一部上位高校がほとんど高校数学の場合の数・確率のレベルを求めることありますが、県の公立入試の問題でそれを求めるのはさすがにどうかと思います。埼玉県は過去にもそういった問題が出題されました。解ける問題と解けない問題を見分ける力を測っているという見方もできるかもしれませんが、塾に通っているかどうかで大きく差のできる問題は出題を避けてほしいと思います。

大問3

学力検査と共通問題です。

大問4

学力検査と共通問題です。

大問5

空間図形からの出題です。学力検査問題には無い問題ですが、(2)②を除いて易しいです。大問4に時間をかけすぎてしまって大問5(1)(2)①にほとんど触れられないということの無いようにしたいです。学校選択問題は分量が多いので、正解できそうな問題から片付けることの重要性が学力検査問題よりも高いです。
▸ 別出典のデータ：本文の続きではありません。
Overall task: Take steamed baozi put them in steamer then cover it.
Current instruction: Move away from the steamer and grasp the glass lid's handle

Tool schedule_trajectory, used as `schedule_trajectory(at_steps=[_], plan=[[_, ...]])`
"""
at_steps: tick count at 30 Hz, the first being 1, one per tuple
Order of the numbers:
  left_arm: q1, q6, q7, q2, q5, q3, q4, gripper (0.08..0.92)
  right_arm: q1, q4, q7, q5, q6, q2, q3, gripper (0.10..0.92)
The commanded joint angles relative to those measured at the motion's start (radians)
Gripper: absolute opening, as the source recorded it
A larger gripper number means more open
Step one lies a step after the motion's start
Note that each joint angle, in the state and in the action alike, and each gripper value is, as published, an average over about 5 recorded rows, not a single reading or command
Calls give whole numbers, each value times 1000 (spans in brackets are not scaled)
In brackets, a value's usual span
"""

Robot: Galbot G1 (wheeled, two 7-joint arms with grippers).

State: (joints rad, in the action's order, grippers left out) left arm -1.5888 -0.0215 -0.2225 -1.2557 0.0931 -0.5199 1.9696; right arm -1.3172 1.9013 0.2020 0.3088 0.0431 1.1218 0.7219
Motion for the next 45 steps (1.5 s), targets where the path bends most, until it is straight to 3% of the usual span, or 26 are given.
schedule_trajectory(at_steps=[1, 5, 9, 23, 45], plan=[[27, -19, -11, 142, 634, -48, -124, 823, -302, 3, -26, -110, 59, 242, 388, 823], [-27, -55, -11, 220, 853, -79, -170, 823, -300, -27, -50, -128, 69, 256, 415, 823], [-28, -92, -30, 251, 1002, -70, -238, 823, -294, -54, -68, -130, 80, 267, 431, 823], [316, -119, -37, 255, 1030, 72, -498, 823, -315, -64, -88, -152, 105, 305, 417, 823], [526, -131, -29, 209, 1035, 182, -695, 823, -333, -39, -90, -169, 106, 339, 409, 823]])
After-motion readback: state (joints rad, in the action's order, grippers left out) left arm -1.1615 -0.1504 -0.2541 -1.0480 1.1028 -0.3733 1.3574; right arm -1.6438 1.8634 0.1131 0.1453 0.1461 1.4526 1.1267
(2)②はいくつか解法がありますが、いずれにしろ図形上の最短距離の問題なので展開図からRの位置を考えます。同様の問題は埼玉県公立入試対策用の問題集などに載っていますので、そういった問題集を繰り返し解いていれば正解することは可能です。とはいえ関数・図形大問の最終問題は難しいので、残り時間や他に正解できそうな問題があればスルー推奨です。

本問は正四面体とは異なる正四角錐ですが、正四面体の高さを算出する公式はその導出まで学校選択勢はおさえておいて欲しい内容です。本問の(2)①までの考え方はそこに含まれます。

以上で数学の講評は終了です。

当ブログで学校選択問題の予想という形で公式の証明問題を予想しましたが、今年は公式証明問題自体が出ないという結果でした。予想を信じた方申し訳ありませんでした。まだ学校選択問題は出題傾向が固まっていないようです。
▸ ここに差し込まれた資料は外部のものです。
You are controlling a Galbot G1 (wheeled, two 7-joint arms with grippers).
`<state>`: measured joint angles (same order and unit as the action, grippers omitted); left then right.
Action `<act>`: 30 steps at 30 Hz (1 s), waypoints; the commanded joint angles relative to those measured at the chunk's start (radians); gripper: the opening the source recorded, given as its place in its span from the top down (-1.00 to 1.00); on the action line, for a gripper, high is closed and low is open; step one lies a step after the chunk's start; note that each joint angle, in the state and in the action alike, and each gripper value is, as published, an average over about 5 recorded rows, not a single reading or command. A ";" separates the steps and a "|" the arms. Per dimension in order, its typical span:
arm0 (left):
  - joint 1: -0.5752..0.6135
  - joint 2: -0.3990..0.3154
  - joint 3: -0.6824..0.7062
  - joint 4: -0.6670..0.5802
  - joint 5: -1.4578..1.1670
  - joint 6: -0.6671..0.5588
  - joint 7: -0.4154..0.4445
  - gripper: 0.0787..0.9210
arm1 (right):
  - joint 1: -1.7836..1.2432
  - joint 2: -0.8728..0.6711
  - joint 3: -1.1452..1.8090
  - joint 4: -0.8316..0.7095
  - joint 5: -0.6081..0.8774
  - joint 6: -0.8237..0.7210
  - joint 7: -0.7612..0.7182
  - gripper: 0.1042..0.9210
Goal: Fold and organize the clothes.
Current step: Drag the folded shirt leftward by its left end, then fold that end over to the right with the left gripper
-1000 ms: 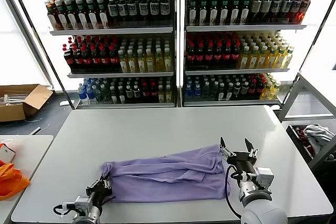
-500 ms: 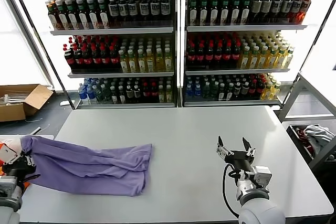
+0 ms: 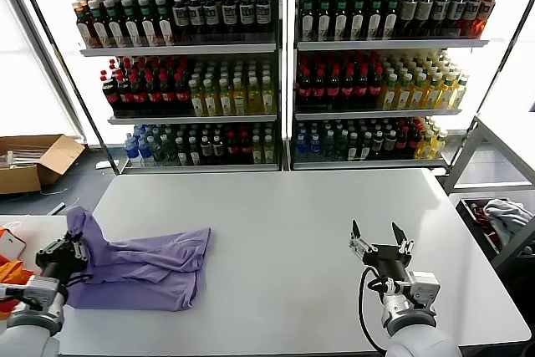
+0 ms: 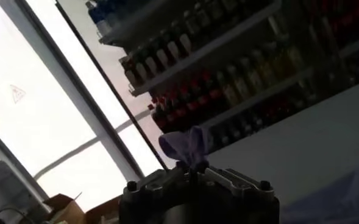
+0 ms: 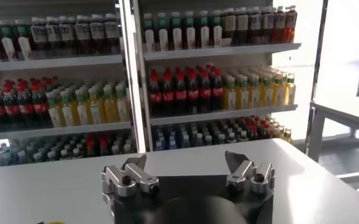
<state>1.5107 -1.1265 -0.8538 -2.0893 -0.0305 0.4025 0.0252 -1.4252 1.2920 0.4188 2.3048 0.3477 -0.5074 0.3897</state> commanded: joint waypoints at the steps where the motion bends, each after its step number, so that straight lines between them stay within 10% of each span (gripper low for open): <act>1: -0.077 -0.138 0.320 0.049 0.026 0.036 0.000 0.92 | -0.077 0.020 0.007 0.057 -0.036 0.002 0.002 -0.76; 23: -0.204 -0.144 0.448 0.230 0.089 0.016 0.013 0.92 | -0.214 0.094 0.002 0.117 -0.124 0.057 -0.010 -0.76; 30: -0.179 -0.166 0.464 0.230 0.009 -0.043 -0.007 0.58 | -0.203 0.096 -0.013 0.104 -0.131 0.057 -0.011 -0.76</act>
<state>1.3335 -1.2710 -0.4348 -1.9063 0.0215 0.4177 0.0313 -1.6084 1.3798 0.4119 2.4065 0.2283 -0.4562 0.3801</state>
全体としては学力検査・学校選択に分かれる以前よりも、実力が点数に反映されやすい問題になってきていると思います。故に苦手単元を捨てたり、そもそも数学は計算のみだけ勉強するといった方策は受験上不利になります。数学が苦手だとしても全単元キッチリと学習することが数学で合格点を取る一番の近道だと思います。